■ TASK: Each entry that follows is to be copied exactly, minus any pictures.

■ LISTED RECORDS:
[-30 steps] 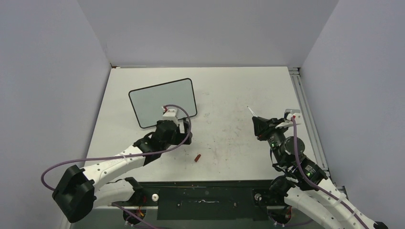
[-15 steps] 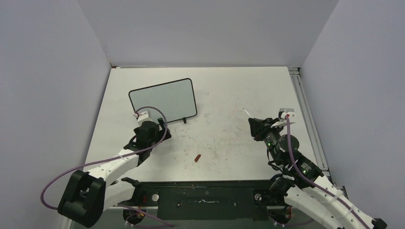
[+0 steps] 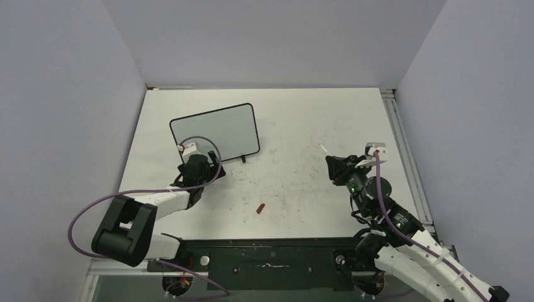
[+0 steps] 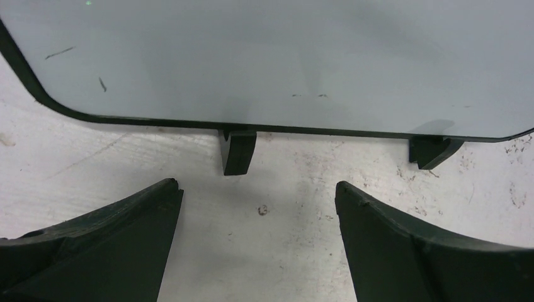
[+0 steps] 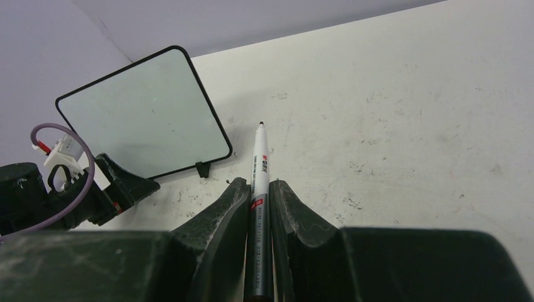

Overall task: Write a sentence on the whiteboard
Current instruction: Move the whiteboard stand to the center of the board.

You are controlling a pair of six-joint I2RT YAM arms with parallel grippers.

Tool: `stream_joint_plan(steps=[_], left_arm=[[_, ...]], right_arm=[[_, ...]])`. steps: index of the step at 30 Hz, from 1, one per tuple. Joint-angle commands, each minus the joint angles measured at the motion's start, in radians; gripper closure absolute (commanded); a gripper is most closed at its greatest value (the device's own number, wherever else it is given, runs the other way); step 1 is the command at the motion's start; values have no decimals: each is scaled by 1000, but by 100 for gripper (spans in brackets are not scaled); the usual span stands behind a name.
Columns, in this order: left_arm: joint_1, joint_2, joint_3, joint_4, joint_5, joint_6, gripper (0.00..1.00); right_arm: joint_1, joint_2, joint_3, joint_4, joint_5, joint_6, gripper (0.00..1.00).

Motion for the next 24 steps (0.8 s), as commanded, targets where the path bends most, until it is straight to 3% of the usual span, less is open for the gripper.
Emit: stream_joint_plan(steps=[1,9,24], left_arm=[[6,46,70,102,2,59,9],[6,121,126,124,25,121,9],[-29,175,130,230,208,171,15]], right_arm=[[-4,32,-5,59,-6,1,95],[-3,62,-5,74,-12,-6,95],[-4,74,-12,83,-21,-1,95]])
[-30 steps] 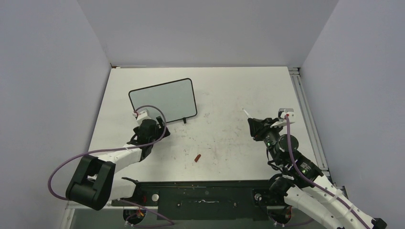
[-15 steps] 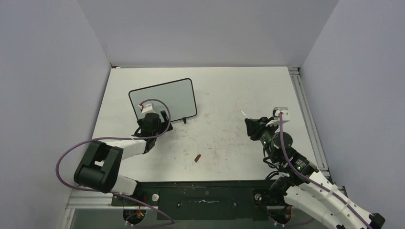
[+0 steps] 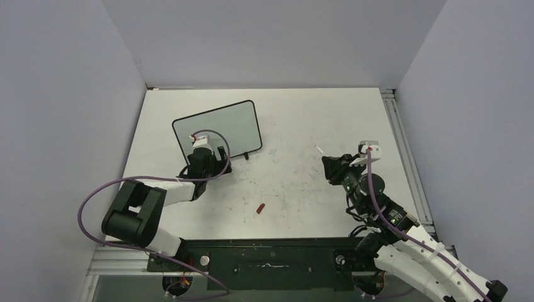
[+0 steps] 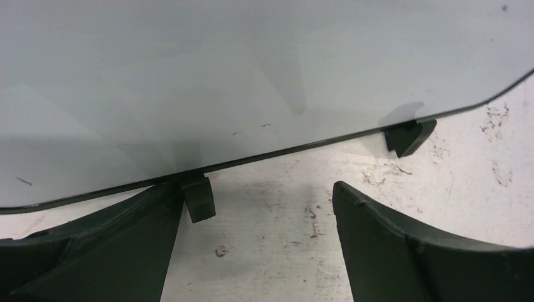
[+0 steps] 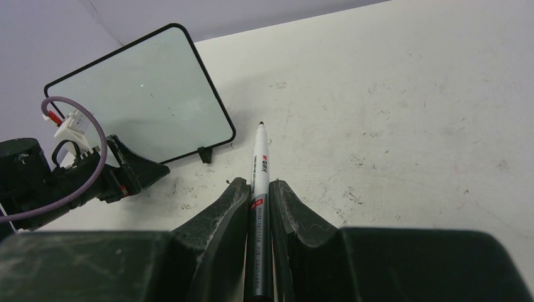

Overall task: Write a sentence on the whiteboard
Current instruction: Move the whiteboard stand to the center of the board.

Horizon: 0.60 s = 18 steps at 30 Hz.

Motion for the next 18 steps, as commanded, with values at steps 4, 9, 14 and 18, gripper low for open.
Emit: stream_joint_plan(steps=[4,9,14,18], left_arm=[[-53,38,72,92,100,48,16],[-80,38,79,87,99,46,16],[-91,-13,69,56,116,31,16],[-91,-113,56,-32,121,6,16]], right_arm=[[-4,17,-1,63,-15,-1,95],[-4,14,-2,61,-13,3,95],[-3,10,-3,57,-16,6,95],[-4,0,-2,49,-16,7,95]])
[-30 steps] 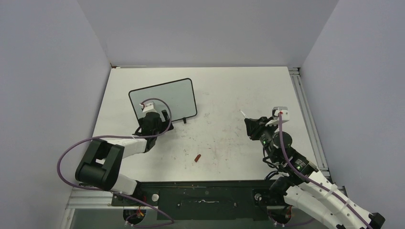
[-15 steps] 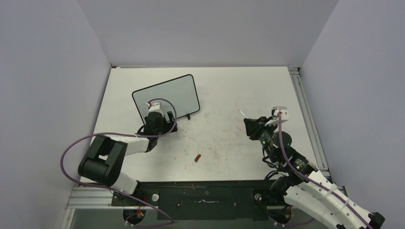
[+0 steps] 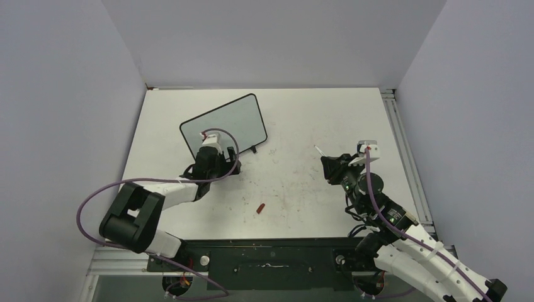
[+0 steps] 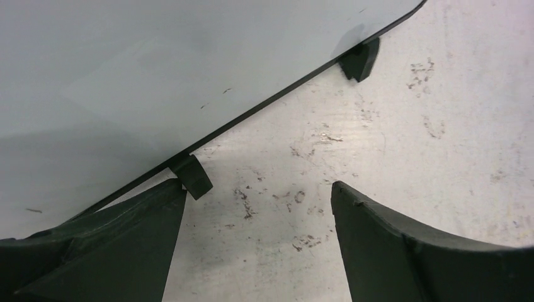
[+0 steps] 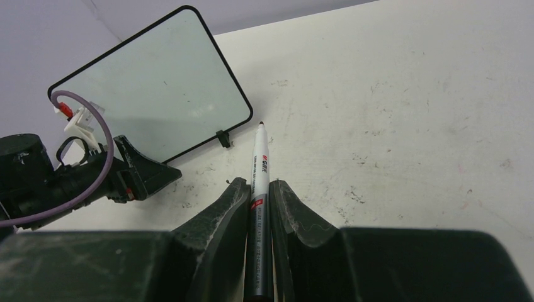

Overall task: Write a sentence on the whiteboard
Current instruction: Move the whiteboard stand to the center of the board.

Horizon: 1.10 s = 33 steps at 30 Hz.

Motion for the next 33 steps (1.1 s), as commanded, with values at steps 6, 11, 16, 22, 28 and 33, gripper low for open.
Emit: stream_joint_plan(steps=[6,11,16,22,28,33], left_arm=[[4,-290,12,-219,74,-25,13],[17,-413,57,-395,129,-42,11],[33,-459,119,-521,84,-31,11],[33,-407,95,-445,-73,-91,18],[23,-286,73,-281,-171,-137,22],[-8,-165,119,-234,-217,-136,25]], right_arm=[[-4,-26,-3,37,-8,1,95],[-4,-25,5,36,-9,-1,95],[-3,-35,-5,34,-10,5,95],[-3,-58,-31,45,-16,26,95],[-4,-82,-31,30,-17,31,95],[-3,-95,-30,18,-6,27,95]])
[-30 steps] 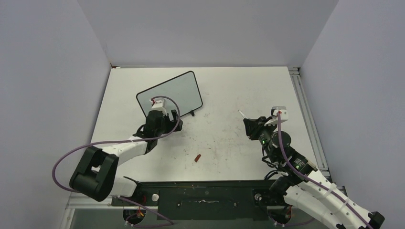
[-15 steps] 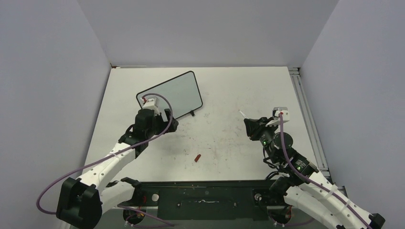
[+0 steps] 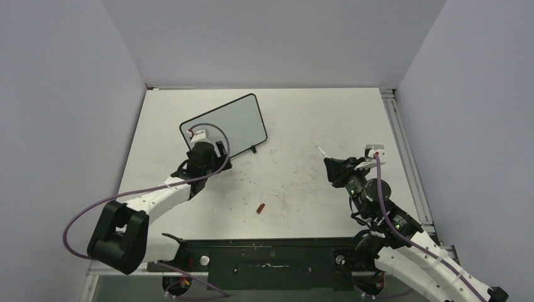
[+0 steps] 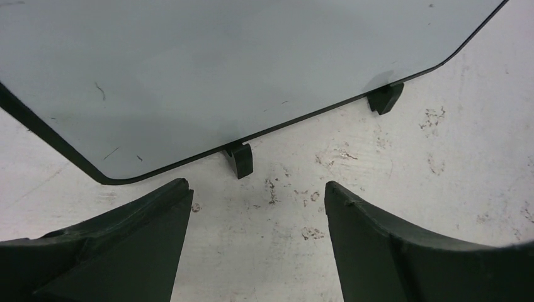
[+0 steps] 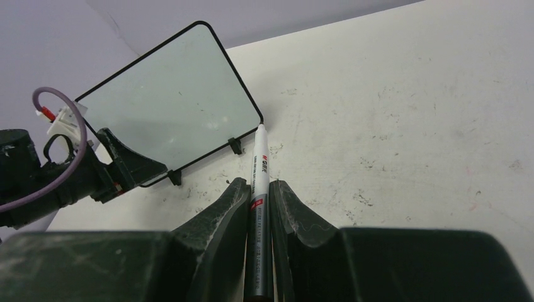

■ ANSWER TO THE PROBLEM:
[-30 steps] 
[-15 steps] 
[+0 steps] 
[+0 steps] 
[+0 steps] 

Overall task: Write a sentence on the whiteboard
Current instruction: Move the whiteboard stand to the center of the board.

You are controlling a pair of six-joint I2RT YAM arms with parallel grippers.

Tool: `stream_joint_plan(steps=[_], left_arm=[[_, ...]], right_arm=[[_, ...]])`. steps: index of the step at 30 Hz, from 1, one per tuple. Joint-angle commands, each minus the joint angles measured at the motion's start, in radians; gripper closure absolute (commanded); a gripper is most closed at its greatest value (the device's own number, wherever else it is given, runs the other way); step 1 is the command at the motion's start; values have no decimals: each is scaled by 1000, but by 100 for gripper (spans in brackets are not scaled); the usual span stands behind a name.
Columns, in this order: left_arm: joint_1, joint_2, joint_3, joint_4, joint_5, joint_6, gripper (0.00..1.00); right_arm: joint_1, joint_2, joint_3, joint_4, joint_5, joint_6, gripper (0.00..1.00).

Motion for the next 24 steps (0.8 s), as commanded, targets where the path bends most, until it is straight to 3% of the usual span, less is open for the gripper.
Emit: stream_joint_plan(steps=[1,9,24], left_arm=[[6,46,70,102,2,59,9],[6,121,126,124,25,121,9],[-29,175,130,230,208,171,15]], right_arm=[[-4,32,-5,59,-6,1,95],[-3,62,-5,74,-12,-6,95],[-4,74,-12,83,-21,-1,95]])
[-30 steps] 
[-15 steps] 
[+0 steps] 
[+0 steps] 
[+0 steps] 

Overall task: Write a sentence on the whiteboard
Current instruction: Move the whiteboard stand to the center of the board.

Horizon: 0.60 s = 18 steps at 30 Hz.

Motion for the next 18 steps, as commanded, with values at steps 4, 9, 14 and 18, gripper low for open.
Emit: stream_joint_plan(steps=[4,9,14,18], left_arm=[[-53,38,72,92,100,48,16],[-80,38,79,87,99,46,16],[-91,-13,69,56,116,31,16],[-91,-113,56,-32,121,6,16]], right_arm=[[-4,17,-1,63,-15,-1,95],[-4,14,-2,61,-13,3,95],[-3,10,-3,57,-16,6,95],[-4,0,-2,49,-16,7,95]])
[-30 steps] 
[-15 steps] 
[+0 steps] 
[+0 steps] 
[+0 steps] 

Overall task: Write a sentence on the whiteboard
Current instruction: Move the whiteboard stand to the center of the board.

Horizon: 1.10 s = 33 steps at 30 Hz.

Motion for the next 33 steps (1.1 s), as commanded, with values at steps 6, 11, 16, 22, 28 and 33, gripper low for open.
Emit: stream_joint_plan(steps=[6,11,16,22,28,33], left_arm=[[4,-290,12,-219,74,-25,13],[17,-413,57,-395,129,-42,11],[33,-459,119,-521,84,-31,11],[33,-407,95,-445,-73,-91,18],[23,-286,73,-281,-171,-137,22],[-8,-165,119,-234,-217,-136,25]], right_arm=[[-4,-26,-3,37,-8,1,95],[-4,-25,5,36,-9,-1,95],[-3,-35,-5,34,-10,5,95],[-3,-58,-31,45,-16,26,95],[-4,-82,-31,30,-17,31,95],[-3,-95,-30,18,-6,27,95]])
[-30 steps] 
[-15 steps] 
[+0 steps] 
[+0 steps] 
[+0 steps] 

What the exercise required is now complete.